EXERCISE DETAILS> Among the records that follow, count the lines with the string "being"; report only that count.

DATA LISTING Block Start

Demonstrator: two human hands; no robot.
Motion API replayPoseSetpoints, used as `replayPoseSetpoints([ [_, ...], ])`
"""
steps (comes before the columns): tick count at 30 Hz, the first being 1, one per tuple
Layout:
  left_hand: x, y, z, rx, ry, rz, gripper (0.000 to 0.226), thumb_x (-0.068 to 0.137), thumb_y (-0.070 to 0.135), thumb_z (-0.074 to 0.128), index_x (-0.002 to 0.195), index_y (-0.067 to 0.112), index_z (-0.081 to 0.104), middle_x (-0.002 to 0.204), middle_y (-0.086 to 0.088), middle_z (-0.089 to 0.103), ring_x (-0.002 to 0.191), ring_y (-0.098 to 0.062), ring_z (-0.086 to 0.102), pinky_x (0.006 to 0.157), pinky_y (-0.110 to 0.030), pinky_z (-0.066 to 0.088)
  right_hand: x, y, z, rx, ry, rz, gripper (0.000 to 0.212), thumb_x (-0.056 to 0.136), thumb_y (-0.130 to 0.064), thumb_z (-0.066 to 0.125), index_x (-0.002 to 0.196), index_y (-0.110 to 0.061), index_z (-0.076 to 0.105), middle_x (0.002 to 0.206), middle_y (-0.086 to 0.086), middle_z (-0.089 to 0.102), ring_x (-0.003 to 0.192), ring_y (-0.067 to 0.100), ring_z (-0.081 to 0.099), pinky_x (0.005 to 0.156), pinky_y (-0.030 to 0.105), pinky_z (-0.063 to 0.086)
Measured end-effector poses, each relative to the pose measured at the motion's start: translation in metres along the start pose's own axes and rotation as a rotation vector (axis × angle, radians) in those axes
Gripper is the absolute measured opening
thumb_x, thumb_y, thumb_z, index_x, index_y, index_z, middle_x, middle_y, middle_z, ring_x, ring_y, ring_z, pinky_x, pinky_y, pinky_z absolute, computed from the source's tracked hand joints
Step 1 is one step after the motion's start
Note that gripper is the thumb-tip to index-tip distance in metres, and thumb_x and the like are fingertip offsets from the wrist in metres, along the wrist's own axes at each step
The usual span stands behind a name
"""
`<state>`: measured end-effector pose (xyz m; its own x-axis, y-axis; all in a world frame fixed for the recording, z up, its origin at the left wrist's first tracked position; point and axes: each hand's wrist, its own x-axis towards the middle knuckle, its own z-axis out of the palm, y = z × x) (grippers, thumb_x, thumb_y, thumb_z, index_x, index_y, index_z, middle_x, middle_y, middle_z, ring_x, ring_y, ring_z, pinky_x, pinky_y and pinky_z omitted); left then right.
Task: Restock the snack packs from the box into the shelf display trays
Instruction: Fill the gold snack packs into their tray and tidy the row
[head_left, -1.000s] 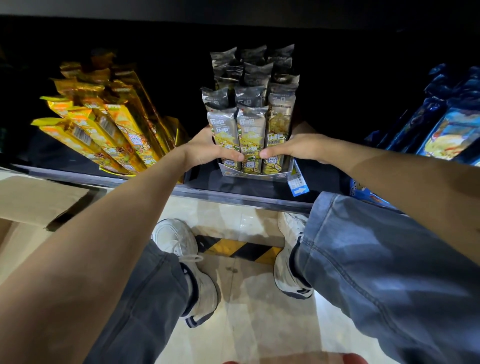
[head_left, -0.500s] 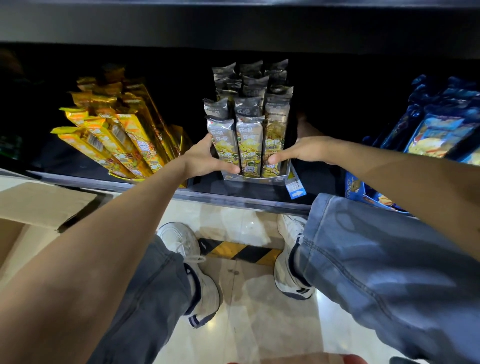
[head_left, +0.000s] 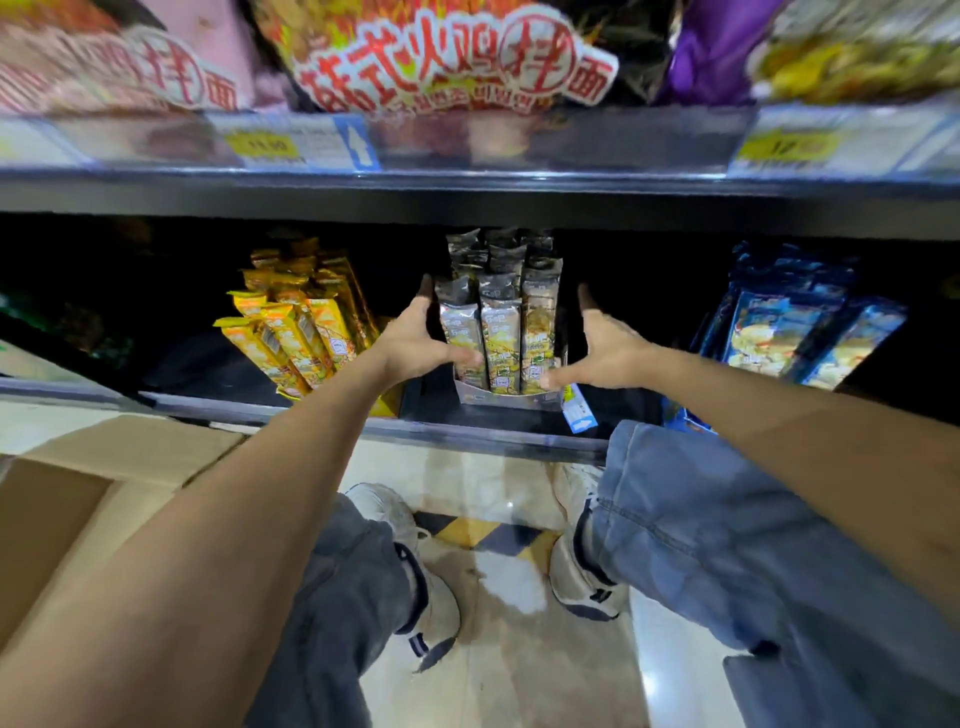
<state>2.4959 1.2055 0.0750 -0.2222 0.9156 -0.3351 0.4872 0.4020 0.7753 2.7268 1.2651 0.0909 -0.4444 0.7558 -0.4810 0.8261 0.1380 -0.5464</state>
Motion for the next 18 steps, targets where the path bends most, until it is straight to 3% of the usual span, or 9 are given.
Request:
replayPoseSetpoints([
  [2, -0.006, 0.006, 0.0, -0.021, 0.012, -0.026, 0.097, 0.058, 0.027, 0.089, 0.139, 0.012, 0.036, 0.134, 0.002, 0.048, 0.13, -0.016, 0.041, 0.105, -0.026, 0.031, -0.011, -0.007, -0.002, 0.026, 0.02, -0.003, 0.133, 0.067, -0.044, 0.08, 0.147, -0.009, -0.02, 0.155, 0.015, 0.021, 0.141, 0.028, 0.026, 0.109, 0.031, 0.031],
  [5, -0.004, 0.012, 0.003, -0.025, 0.021, -0.071, 0.091, 0.05, 0.032, 0.091, 0.127, 0.011, 0.047, 0.127, -0.002, 0.058, 0.119, -0.019, 0.054, 0.106, -0.036, 0.04, -0.01, -0.019, -0.002, 0.033, 0.023, 0.009, 0.134, 0.06, -0.046, 0.083, 0.149, -0.007, -0.01, 0.152, 0.015, 0.027, 0.139, 0.029, 0.029, 0.111, 0.034, 0.031],
  [7, 0.004, 0.008, 0.01, -0.042, 0.071, -0.077, 0.085, 0.042, 0.038, 0.092, 0.116, 0.014, 0.057, 0.115, -0.001, 0.066, 0.107, -0.019, 0.062, 0.1, -0.04, 0.048, 0.001, -0.023, 0.002, 0.054, -0.002, 0.032, 0.136, 0.045, -0.059, 0.083, 0.15, -0.013, 0.011, 0.144, 0.009, 0.041, 0.133, 0.027, 0.039, 0.107, 0.038, 0.039],
  [9, 0.008, 0.005, 0.018, -0.048, 0.152, -0.088, 0.077, 0.047, 0.034, 0.092, 0.113, 0.014, 0.059, 0.113, -0.002, 0.066, 0.105, -0.021, 0.062, 0.096, -0.04, 0.05, 0.019, -0.018, 0.01, 0.048, -0.002, 0.05, 0.129, 0.03, -0.07, 0.078, 0.14, -0.016, 0.038, 0.134, 0.003, 0.053, 0.123, 0.022, 0.05, 0.099, 0.037, 0.046],
  [13, 0.009, 0.007, 0.027, -0.035, 0.249, -0.039, 0.063, 0.059, 0.021, 0.089, 0.112, 0.008, 0.058, 0.11, -0.001, 0.064, 0.104, -0.019, 0.061, 0.094, -0.035, 0.051, 0.029, -0.025, 0.021, 0.048, 0.035, 0.084, 0.095, 0.054, -0.06, 0.08, 0.124, -0.005, 0.048, 0.125, 0.003, 0.052, 0.113, 0.023, 0.052, 0.081, 0.03, 0.045],
  [16, 0.009, 0.011, 0.025, -0.021, 0.273, 0.002, 0.056, 0.063, 0.015, 0.086, 0.112, 0.005, 0.06, 0.104, -0.001, 0.064, 0.101, -0.016, 0.061, 0.091, -0.03, 0.05, 0.035, -0.026, 0.025, 0.031, 0.103, 0.104, 0.09, 0.062, -0.055, 0.079, 0.128, -0.003, 0.047, 0.126, 0.011, 0.053, 0.115, 0.027, 0.052, 0.078, 0.028, 0.044],
  [18, 0.01, 0.012, 0.023, -0.008, 0.262, -0.009, 0.053, 0.063, 0.015, 0.086, 0.109, 0.007, 0.061, 0.107, -0.005, 0.067, 0.103, -0.018, 0.063, 0.092, -0.034, 0.052, 0.036, -0.024, 0.026, 0.025, 0.12, 0.103, 0.09, 0.062, -0.054, 0.079, 0.128, -0.002, 0.046, 0.125, 0.011, 0.054, 0.114, 0.026, 0.053, 0.075, 0.027, 0.041],
])
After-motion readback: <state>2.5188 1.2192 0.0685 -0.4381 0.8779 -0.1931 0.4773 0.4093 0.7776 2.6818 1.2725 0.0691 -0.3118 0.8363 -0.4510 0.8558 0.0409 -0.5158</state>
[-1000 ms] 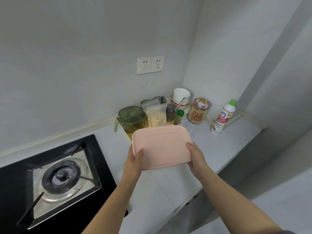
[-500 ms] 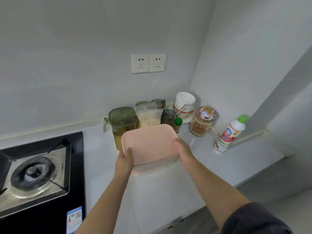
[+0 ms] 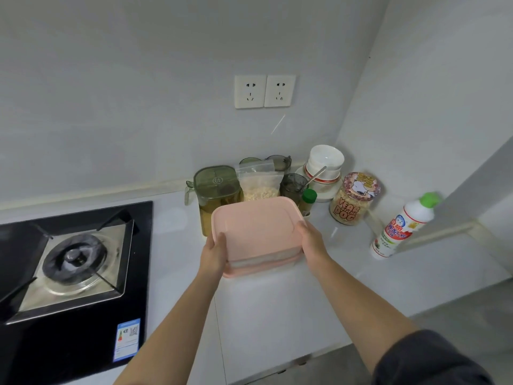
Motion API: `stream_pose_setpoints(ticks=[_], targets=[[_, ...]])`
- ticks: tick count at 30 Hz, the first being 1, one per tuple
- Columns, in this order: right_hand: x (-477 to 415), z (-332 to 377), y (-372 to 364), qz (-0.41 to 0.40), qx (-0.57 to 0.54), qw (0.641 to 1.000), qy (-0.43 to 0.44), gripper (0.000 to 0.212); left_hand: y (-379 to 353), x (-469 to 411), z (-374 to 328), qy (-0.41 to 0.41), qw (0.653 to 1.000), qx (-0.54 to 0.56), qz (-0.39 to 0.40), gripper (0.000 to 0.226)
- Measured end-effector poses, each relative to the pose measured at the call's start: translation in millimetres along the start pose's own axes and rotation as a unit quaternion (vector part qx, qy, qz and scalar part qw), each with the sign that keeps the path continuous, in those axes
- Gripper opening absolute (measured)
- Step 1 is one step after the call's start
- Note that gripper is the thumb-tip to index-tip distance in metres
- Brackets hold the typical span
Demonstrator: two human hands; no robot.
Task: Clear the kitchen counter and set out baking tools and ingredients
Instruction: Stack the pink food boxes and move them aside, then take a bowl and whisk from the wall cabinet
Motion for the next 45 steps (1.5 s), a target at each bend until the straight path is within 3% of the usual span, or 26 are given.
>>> stream_pose_setpoints(ticks=[9,13,16,21,27,35,39,45], targets=[[5.4,9.1,5.0,0.025,0.086,0.995,0.047,0.038,0.7,3.0,-0.9,-0.002,1.000,-0.004,0.000,0.051],[13.4,18.7,12.6,0.031,0.148,0.985,0.078,0.050,7.2,16.6,-10.8,-0.011,1.000,-0.027,-0.003,0.057],[41.9,37.1,24.2,-0.001,0.149,0.979,0.138,0.056,30.3,41.1,-26.4,-0.126,0.990,-0.058,-0.029,0.061],[102.8,85.1,50.3,-0.008,0.142,0.962,0.232,0.050,64.1,94.8,-69.4,-0.280,0.952,-0.117,-0.021,0.047],[190.6,177.7,82.1,-0.057,0.068,0.922,0.378,0.042,107.3,186.1,-158.0,-0.468,0.872,-0.142,-0.028,0.043],[270.6,347.6,129.5,-0.154,-0.032,0.812,0.562,0.034,157.4,280.1,-310.9,-0.662,0.729,-0.114,-0.132,0.036],[282.1,418.9,156.3,-0.185,-0.028,0.778,0.600,0.036,159.1,313.4,-384.2,-0.723,0.656,-0.118,-0.185,0.035],[272.0,510.8,196.1,-0.217,0.048,0.755,0.617,0.048,139.3,332.6,-488.2,-0.752,0.582,-0.162,-0.264,0.038]])
Point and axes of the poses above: each hand's wrist, its own x-axis away from the middle knuckle, its own y-axis out of the back of the hand, z = x × y, the point moved 1 cm from there along -x, towards the middle knuckle, and after that the axes turned 11 degrees about -z, right-handed, at the moved point
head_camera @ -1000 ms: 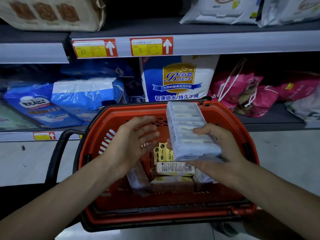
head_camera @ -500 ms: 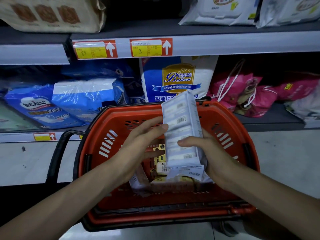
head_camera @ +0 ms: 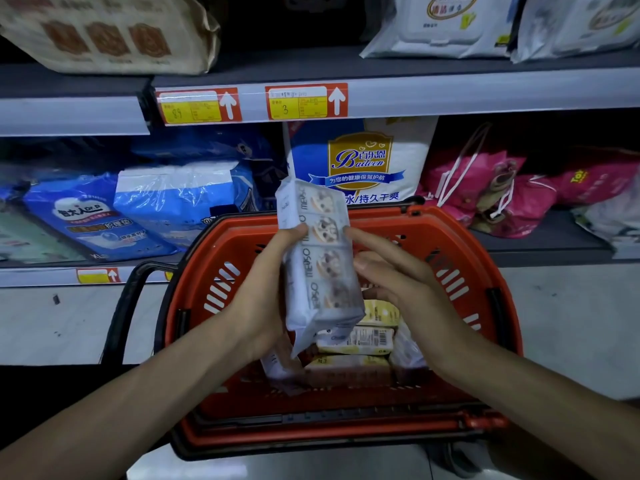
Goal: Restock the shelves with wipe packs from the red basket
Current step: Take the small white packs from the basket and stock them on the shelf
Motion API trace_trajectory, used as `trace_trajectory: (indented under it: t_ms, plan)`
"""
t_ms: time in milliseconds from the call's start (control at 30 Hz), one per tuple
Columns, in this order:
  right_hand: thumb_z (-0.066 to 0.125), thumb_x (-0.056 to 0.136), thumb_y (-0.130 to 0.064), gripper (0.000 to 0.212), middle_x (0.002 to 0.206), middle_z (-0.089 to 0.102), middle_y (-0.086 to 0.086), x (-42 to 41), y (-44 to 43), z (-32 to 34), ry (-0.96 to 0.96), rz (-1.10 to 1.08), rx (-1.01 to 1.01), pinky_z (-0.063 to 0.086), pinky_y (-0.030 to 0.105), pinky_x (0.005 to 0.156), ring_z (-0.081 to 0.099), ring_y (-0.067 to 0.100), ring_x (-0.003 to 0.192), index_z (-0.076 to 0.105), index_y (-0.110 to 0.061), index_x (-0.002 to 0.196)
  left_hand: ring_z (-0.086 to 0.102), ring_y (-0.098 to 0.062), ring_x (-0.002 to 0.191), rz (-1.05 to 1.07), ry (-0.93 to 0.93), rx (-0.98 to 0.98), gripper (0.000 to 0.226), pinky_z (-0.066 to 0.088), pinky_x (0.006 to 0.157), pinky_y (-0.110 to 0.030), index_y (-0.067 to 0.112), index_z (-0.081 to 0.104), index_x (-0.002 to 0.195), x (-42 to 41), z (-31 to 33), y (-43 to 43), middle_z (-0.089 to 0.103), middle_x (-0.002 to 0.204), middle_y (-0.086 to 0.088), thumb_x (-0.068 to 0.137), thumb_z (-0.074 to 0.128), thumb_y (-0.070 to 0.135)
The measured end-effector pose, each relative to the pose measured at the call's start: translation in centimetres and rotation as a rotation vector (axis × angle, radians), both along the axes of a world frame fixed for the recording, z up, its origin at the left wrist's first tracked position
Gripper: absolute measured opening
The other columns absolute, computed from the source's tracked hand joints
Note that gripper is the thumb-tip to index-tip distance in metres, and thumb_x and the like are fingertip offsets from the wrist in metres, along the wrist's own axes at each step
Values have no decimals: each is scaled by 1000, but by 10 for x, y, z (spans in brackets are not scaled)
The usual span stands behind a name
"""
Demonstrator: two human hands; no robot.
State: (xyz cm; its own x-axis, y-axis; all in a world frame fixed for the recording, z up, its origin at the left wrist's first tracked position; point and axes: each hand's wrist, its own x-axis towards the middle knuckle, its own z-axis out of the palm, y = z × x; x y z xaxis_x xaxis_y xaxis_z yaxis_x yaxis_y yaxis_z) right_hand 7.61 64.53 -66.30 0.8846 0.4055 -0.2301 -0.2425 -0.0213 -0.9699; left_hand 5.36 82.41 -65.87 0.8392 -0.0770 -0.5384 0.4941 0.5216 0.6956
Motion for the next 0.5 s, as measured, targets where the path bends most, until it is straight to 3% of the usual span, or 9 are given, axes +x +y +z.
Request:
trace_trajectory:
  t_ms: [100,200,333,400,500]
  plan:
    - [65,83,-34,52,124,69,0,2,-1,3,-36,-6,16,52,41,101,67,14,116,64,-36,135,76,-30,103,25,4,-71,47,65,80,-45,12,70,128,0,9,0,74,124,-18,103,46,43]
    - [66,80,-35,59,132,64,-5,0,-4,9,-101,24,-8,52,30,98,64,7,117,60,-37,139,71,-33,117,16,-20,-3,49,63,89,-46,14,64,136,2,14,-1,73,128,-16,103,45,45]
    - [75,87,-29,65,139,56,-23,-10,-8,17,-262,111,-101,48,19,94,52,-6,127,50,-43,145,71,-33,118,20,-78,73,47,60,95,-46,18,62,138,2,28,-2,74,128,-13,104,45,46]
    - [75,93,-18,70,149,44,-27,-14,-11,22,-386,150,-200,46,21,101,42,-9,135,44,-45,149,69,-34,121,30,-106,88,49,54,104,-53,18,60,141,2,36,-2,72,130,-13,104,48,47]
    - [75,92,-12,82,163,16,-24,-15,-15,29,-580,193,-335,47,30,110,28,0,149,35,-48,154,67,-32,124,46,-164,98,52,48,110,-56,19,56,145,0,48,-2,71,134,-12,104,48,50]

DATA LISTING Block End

SOLUTION FOR THIS TASK> 2